WORK REQUEST ▸
Could you please transcribe the data exactly, without the pictures?

GIVEN RECORDS ▸

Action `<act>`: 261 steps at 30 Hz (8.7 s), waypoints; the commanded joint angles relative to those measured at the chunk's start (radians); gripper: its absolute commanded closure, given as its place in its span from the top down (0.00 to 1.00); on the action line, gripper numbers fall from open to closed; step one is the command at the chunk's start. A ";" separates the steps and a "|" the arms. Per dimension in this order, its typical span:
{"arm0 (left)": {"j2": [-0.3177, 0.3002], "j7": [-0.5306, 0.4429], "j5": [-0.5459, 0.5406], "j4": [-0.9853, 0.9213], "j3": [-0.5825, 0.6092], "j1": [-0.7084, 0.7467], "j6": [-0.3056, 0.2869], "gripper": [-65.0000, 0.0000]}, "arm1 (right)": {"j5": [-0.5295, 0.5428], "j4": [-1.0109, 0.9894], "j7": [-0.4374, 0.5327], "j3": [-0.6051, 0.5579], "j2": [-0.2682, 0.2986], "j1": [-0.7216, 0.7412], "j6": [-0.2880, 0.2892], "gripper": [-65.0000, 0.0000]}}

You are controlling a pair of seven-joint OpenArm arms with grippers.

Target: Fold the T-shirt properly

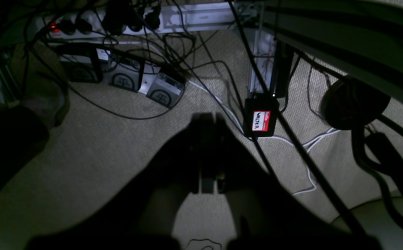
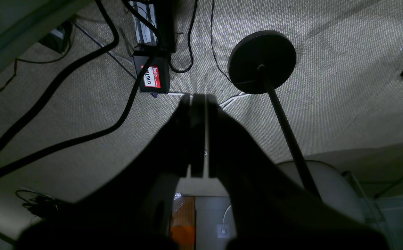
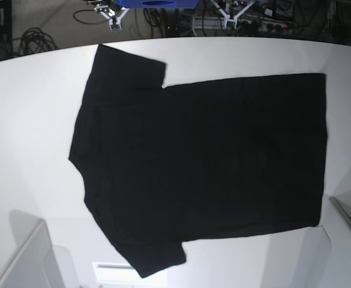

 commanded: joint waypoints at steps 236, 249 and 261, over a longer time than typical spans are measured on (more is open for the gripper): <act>-0.116 0.565 -0.630 1.246 -0.740 0.309 -0.612 0.00 | 0.507 1.536 -0.767 0.503 0.014 -0.358 0.389 0.00; -0.110 0.565 -0.630 1.356 -0.740 0.441 -0.613 0.00 | 0.507 1.647 -0.767 0.503 0.014 -0.438 0.389 0.00; -0.109 0.565 -0.632 1.457 -0.740 0.495 -0.615 0.00 | 0.507 1.768 -0.767 0.503 0.009 -0.487 0.389 0.00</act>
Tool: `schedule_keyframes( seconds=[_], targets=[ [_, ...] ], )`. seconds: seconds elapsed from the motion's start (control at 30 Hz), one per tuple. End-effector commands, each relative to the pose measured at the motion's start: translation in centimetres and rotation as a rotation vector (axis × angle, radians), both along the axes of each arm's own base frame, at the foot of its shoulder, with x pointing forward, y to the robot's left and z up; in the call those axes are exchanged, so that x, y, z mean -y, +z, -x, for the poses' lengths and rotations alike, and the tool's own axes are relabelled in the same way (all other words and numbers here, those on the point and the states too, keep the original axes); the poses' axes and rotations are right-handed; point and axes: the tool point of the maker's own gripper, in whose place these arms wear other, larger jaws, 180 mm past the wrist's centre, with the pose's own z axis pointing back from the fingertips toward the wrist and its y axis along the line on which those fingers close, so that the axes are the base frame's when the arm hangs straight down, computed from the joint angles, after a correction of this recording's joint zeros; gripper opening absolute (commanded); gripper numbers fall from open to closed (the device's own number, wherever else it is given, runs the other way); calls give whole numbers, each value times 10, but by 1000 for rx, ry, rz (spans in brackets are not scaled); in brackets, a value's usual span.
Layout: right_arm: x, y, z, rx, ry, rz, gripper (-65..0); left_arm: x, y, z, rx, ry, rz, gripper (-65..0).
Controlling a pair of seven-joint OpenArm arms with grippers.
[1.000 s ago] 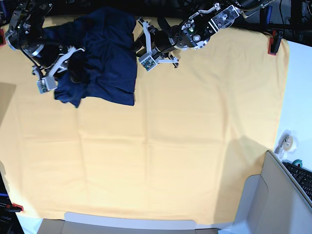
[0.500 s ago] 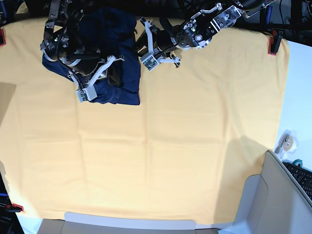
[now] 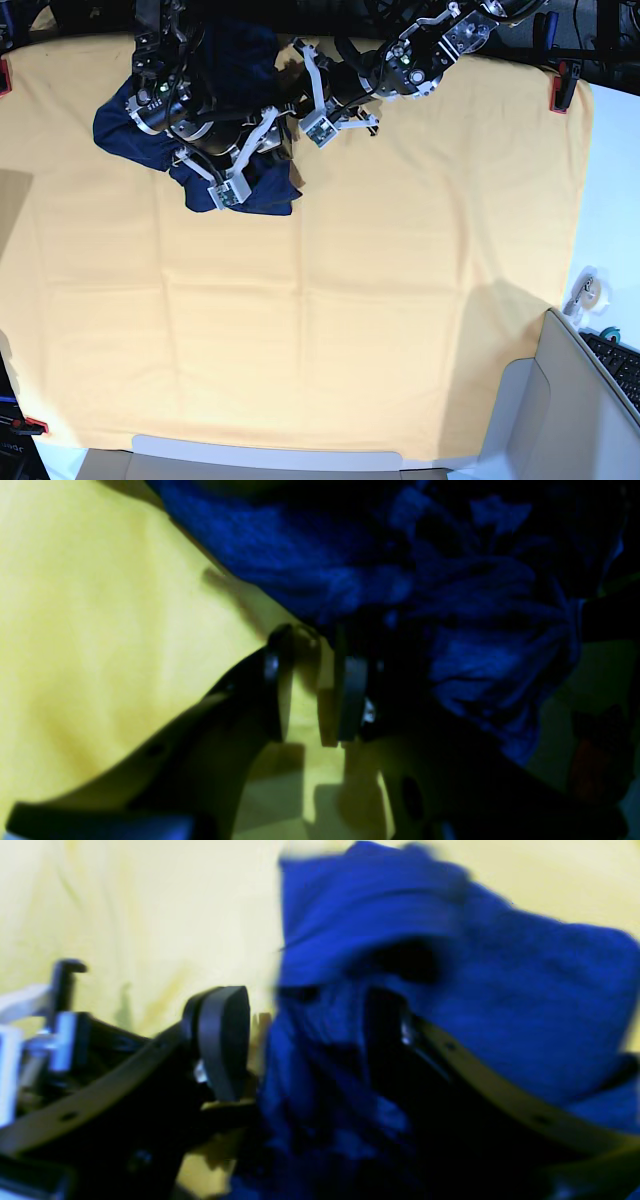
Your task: Fold the T-shirt properly
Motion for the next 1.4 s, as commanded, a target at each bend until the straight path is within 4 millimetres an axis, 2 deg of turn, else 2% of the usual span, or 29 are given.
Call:
schedule_keyframes(
  seconds=[0.0,0.07,0.13,0.3,0.37,0.4,0.53,0.67,0.77,0.9,1.13,1.17,1.23,1.33,1.37],
  targets=[
    [7,17,-12,70,-16,-4,-290,-3,2,-3,9,4,-10,-504],
    [23,21,-17,80,-63,-13,-290,-3,2,-3,9,4,-10,-504],
    [48,28,-21,89,-141,-61,-290,-3,2,-3,9,4,-10,-504],
    [125,53,-26,143,-352,-229,-289,-3,2,-3,9,4,-10,-504],
    [154,50,-20,126,-419,-263,-287,-3,2,-3,9,4,-10,-504],
    [162,48,-18,117,-432,-276,-287,-3,2,-3,9,4,-10,-504],
    [186,27,-12,29,-451,-297,-287,-3,2,-3,9,4,-10,-504],
    [206,-2,-8,-45,-457,-296,-287,-3,2,-3,9,4,-10,-504],
    [206,-18,-6,-63,-401,-299,-287,-3,2,-3,9,4,-10,-504],
    [190,-29,-9,-101,-353,-314,-287,-3,2,-3,9,4,-10,-504],
    [144,-33,-19,-131,-216,-331,-294,-3,2,-3,9,4,-10,-504],
    [138,-35,-18,-141,-197,-332,-311,-3,2,-3,9,4,-10,-504],
    [132,-36,-17,-148,-180,-333,-392,-3,2,-3,9,4,-10,-504],
    [132,-37,-16,-152,-178,-329,-634,-3,2,-3,9,4,-10,-504],
    [133,-37,-15,-155,-179,-328,-650,-3,2,-3,9,6,-10,-504]
  ],
)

ANSWER BOX ▸
Action `<act>`: 261 steps at 30 Hz (8.7 s), waypoints; the commanded joint angles relative to those measured at the chunk's start (radians); gripper: its absolute commanded closure, given as its place in its span from the top down (0.00 to 1.00); on the action line, gripper numbers fall from open to closed; step one is the command at the chunk's start. A ";" separates the steps and a "|" the arms. Per dimension in this order, its typical span:
{"arm0 (left)": {"j2": [-0.3177, 0.3002], "j7": [-0.5306, 0.4429], "j5": [-0.5459, 0.5406], "j4": [-0.9853, 0.9213], "j3": [-0.5825, 0.6092], "j1": [-0.7084, 0.7467], "j6": [-0.3056, 0.2869], "gripper": [-65.0000, 0.0000]}, "arm1 (right)": {"j5": [-0.5295, 0.5428], "j4": [-1.0109, 0.9894], "j7": [-0.4374, 0.5327], "j3": [-0.6051, 0.5579], "j2": [-0.2682, 0.2986], "j1": [-0.7216, 0.7412], "j6": [-0.2880, 0.2892], "gripper": [-65.0000, 0.0000]}}

You are controlling a pair of seven-joint OpenArm arms with grippers.

Target: Fold the T-shirt properly


 commanded: joint waypoints at steps 236, 249 and 261, over a longer time than typical spans are measured on (more is open for the gripper): <act>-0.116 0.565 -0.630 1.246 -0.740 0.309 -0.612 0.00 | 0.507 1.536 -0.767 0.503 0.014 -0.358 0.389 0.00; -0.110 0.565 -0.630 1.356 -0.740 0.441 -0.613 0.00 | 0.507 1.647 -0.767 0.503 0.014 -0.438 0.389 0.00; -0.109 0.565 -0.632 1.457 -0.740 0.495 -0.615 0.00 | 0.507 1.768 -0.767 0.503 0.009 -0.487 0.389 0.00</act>
Tool: `schedule_keyframes( seconds=[_], targets=[ [_, ...] ], )`. seconds: seconds elapsed from the motion's start (control at 30 Hz), one per tuple. End-effector commands, each relative to the pose measured at the motion's start: translation in centimetres and rotation as a rotation vector (axis × angle, radians), both along the axes of each arm's own base frame, at the foot of its shoulder, with x pointing forward, y to the robot's left and z up; in the call those axes are exchanged, so that x, y, z mean -y, +z, -x, for the poses' lengths and rotations alike, and the tool's own axes are relabelled in the same way (all other words and numbers here, those on the point and the states too, keep the original axes); the poses' axes and rotations are right-handed; point and axes: the tool point of the maker's own gripper, in whose place these arms wear other, larger jaws, 180 mm past the wrist's centre, with the pose's own z axis pointing back from the fingertips toward the wrist and its y axis along the line on which those fingers close, so that the axes are the base frame's when the arm hangs straight down, computed from the joint angles, after a correction of this recording's joint zeros; gripper opening absolute (commanded); gripper numbers fall from open to closed (the device's own number, wherever else it is given, runs the other way); calls give whole numbers, each value times 10, but by 1000 for rx, ry, rz (spans in brackets are not scaled); in brackets, a value's usual span.
Layout: right_arm: x, y, z, rx, ry, rz, gripper (-65..0); left_arm: x, y, z, rx, ry, rz, gripper (-65..0).
Controlling a pair of seven-joint OpenArm arms with grippers.
[1.000 s ago] 
[0.500 s ago] 
[now] 
Your task: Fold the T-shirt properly
Motion for the next 1.4 s, as commanded, a target at each bend until the straight path is within 4 millimetres an axis, 2 deg of turn, else 2% of the usual span, or 29 are given.
Call:
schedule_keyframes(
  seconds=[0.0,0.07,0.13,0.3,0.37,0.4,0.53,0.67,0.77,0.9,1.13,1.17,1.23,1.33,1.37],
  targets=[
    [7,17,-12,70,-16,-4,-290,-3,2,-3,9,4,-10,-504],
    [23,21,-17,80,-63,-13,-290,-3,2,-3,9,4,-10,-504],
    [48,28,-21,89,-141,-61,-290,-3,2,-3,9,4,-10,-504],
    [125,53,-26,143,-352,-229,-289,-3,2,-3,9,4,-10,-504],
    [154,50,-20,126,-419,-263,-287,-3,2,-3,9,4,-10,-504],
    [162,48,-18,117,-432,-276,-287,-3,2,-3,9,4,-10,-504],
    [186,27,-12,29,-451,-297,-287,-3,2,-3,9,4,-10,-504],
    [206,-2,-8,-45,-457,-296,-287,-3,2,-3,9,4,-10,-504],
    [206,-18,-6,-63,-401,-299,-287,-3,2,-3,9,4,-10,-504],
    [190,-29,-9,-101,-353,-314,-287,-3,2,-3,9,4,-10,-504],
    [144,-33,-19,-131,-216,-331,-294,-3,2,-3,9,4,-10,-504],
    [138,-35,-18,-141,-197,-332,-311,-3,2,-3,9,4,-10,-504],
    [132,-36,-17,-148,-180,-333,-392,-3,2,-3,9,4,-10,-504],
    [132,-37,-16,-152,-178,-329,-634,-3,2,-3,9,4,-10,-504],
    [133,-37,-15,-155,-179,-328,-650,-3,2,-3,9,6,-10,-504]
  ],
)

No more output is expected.